The interpretation bottleneck of personalised medicine
A typical cancer genomics workflow, from sequence to report, is illustrated above. The upstream, relatively automated steps (shown by their light colour here) involve (1) the production of millions of short sequence reads from a tumour sample; (2) alignment to the reference genome and application of event detection algorithms; (3) filtering, manual review and validation to identify high-quality events and (4) annotation of events and application of functional prediction algorithms. These steps culminate in (5) the production of dozens to thousands of potential tumour-driving events that must be interpreted by a skilled analyst and synthesised in a report. Each event must be researched in the context of current literature (PubMed), drug-gene interaction databases (DGIdb), relevant clinical trials (ClinTrials) and known clinical actionability from sources such as My Cancer Genome (MCG). In our opinion, this attempt to infer clinical actionability represents the most severe bottleneck of the process.
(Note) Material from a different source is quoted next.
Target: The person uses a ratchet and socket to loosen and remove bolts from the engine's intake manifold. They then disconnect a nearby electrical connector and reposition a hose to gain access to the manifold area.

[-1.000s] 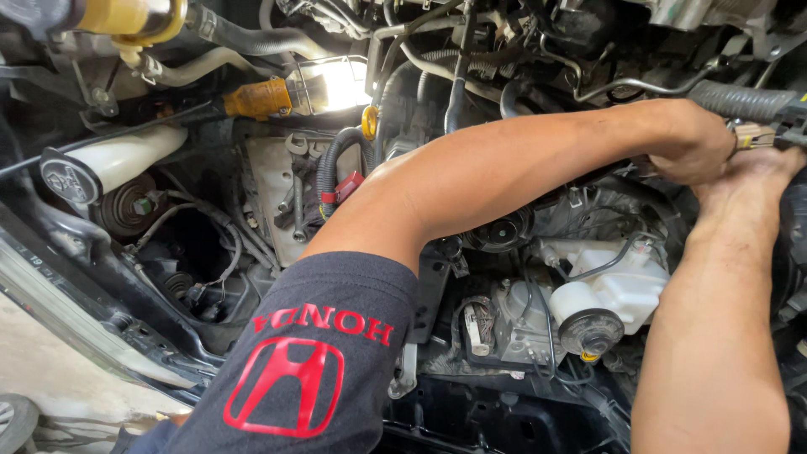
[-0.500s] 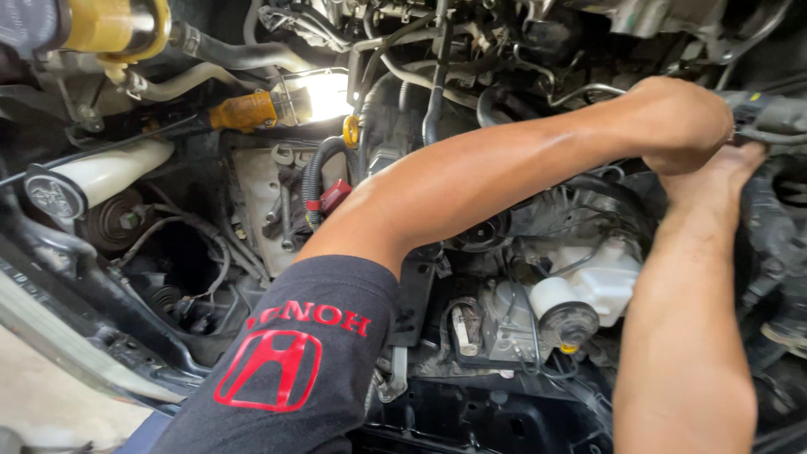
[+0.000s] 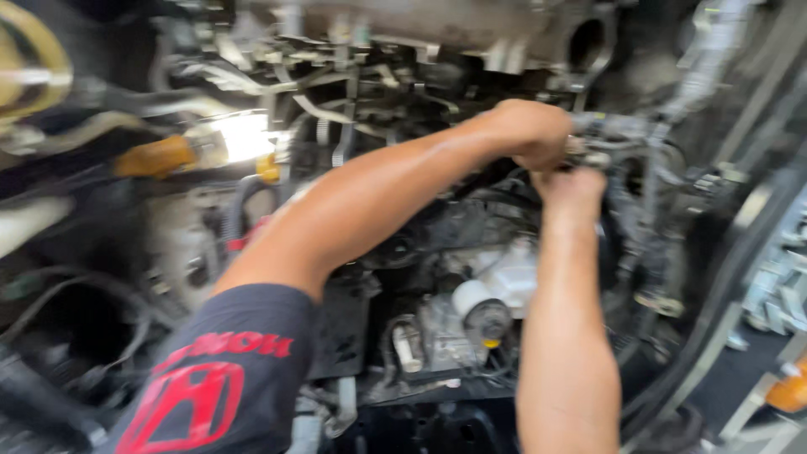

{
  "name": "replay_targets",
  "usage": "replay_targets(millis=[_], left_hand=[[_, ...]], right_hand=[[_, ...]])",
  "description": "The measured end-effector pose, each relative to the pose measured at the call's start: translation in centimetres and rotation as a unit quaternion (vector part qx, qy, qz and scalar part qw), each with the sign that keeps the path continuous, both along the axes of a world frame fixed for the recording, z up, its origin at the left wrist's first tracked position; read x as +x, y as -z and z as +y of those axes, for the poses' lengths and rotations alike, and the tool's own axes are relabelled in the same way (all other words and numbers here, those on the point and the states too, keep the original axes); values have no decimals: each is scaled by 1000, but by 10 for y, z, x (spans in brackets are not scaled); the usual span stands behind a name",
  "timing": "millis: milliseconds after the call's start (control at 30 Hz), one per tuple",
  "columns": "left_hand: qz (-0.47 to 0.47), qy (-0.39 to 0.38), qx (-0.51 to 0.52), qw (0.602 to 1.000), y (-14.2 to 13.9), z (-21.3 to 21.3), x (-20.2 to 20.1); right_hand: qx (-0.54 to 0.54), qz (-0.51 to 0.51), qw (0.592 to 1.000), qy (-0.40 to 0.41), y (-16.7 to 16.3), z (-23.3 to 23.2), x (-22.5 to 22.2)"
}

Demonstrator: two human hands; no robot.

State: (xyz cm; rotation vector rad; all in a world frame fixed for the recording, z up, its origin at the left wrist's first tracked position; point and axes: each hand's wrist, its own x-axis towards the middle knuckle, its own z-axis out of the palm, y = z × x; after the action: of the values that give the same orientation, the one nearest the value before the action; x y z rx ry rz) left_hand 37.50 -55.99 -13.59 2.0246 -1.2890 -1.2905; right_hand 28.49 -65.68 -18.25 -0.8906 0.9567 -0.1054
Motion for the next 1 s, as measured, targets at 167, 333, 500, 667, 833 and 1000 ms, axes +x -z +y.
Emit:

The analyst must find their way through the dark by extensive manual curation before handing off (6) a report for clinical evaluation and application by medical professionals.
© Good et al.: Organising knowledge to enable personalisation of medicine in cancer. Genome Biology 2014 15:438.
Any given modern hospital bridges genetic research studies and clinical findings manually. It’s still common to interact in person between treating physicians and bioinformaticians via emails, office documents and presentations in order to exchange and validate genetic test results with phenotype information. Neither does this improve the knowledge sharing growth, nor does it allow to scale and bring the personalised medicine and treatment to a more affordable cost level.
Fortunately we see a breakthrough in different dimensions. The standardisation organisations started collaborating with each other and we now have multiple cross-domain working groups which define a way to express genetic finding in a clinical language. We see the HL7 and its emerging FHIR initiative to be considered by GA4GH to build access to the genetic data resources. We see a lot of improvement in the clinical genomics space of the HL7 Information Model.
Technology companies test and implement trial standards, design new solutions to enable better communication between the two worlds. The integration capabilities emerge quickly to unite:
- medical records, clinical lab results, diagnostic images repositories;
- sequenced genome variants repositories, annotations databases;
- public and private sources for articles and studies;
- genotype to phenotype normalised data models; and
- algorithms to find clinically relevant dependencies between the genotype and phenotype data.
The longer we live, the more personalised care we need. Aging societies require scalable technologies to address the growing volume of needs to stratify and personalise treatment and care processes. It does appear to be a good time to start evaluating what is available on the market.
Dmitry Etin is a member of the EMEA Strategic Pursuits Team at EMC and is responsible for national healthcare opportunities in Europe, Middle East and Africa.